Hours earlier, Feliú had published in his account of that social network that “the absurd, embarrassing, dangerously evocative repression” of the gay march “is definitely indefensible.”
LGBTI activists and State Security agents clashed on Saturday during a demonstration called without permission after the annual gay pride march organized by the official National Center for Sex Education (Cenesex), led by Mariela Castro, daughter of ex-president Raúl Castro, was cancelled.
Mariela Castro, who is a deputy to the National Assembly, wrote on Sunday on her Facebook account that the march was a ’show’ that was “supported by officials of the US embassy and covered by the foreign press.”
Castro added the above comment when reposting a comment from the Chilean activist, Víctor Hugo Robles, who said that “advances in the rights of LGBTIQ communities always have contradictions.”
Robles also said that “the images of the march of diversity in the streets of Havana this Saturday May 11, 2019 hide not only the legitimate desire for greater spaces of rights for everyone, but the staging of an orchestrated operation that seeks to question the outstanding and essential work of CENESEX.”
This is the first time in decades that a demonstration without official permission has taken place in Cuba, in an unprecedented challenge from the independent civil society to the authorities of the Island.

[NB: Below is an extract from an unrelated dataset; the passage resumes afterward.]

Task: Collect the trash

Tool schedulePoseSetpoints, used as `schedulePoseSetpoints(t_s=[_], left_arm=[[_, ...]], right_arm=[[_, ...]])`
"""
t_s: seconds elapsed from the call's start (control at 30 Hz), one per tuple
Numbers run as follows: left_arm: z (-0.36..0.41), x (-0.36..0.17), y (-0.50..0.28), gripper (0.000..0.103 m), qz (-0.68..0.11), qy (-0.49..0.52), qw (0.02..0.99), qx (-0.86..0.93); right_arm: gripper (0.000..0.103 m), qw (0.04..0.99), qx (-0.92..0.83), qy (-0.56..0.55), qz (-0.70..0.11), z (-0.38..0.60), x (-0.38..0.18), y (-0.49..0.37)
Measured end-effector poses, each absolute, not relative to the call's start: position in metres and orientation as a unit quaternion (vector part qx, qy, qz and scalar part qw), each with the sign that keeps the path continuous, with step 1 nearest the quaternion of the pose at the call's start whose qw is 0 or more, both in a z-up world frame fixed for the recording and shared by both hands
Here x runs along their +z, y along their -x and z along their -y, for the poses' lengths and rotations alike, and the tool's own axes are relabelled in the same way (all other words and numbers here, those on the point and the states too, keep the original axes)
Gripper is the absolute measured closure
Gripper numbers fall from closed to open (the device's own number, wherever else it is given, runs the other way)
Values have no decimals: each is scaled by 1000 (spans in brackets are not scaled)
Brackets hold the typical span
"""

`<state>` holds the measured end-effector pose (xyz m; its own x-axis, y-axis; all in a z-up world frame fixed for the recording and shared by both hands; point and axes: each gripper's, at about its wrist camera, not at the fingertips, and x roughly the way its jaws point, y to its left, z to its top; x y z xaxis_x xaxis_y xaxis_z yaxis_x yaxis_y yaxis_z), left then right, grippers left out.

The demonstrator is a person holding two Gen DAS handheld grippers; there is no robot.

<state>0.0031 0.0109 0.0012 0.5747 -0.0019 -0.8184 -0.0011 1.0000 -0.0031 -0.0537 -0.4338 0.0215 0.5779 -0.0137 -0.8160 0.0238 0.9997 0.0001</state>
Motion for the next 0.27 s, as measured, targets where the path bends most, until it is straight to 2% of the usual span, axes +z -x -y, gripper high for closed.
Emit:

In the midst of a strong police presence, about 300 people paraded without incident through the central Paseo del Prado but at the end of that avenue and, when the marchers headed towards the Malecón, many policemen in uniform and plainclothes ordered the march to disperse.
The activists refused on the grounds that they did not need permission to walk around Havana and that was when clashes took place with police and State Security agents forcibly detaining between four and seven people, according to eyewitnesses. There were no official reports about the total number of people arrested.
The announcement this week that the traditional conga against homophobio would be suspended, with the justification that the country is preparing to face a serious economic crisis, caused a great deal of discomfort in the LGBTI group, which questioned why other mass activities, such as the recent May Day parade celebrating Labor Day, were carried out as usual.
Had it gone forward, the cancelled conga would have been the first one held after the approval, in April, of the new Constitution. Initial drafts of the document included a modification that opened the doors to equal marriage on the Island, but ultimately this was not included in the final text.
That issue was one of the most controversial in the popular debates on the Constitution and provoked a strong campaign against the measure by the evangelical and Catholic churches.
The LGTBI collective has been gaining visibility during the last decade in Cuba, in contrast to the first years of the Revolution when homosexuals were persecuted and sent to work camps, one of the darkest chapters in the recent history of the Island.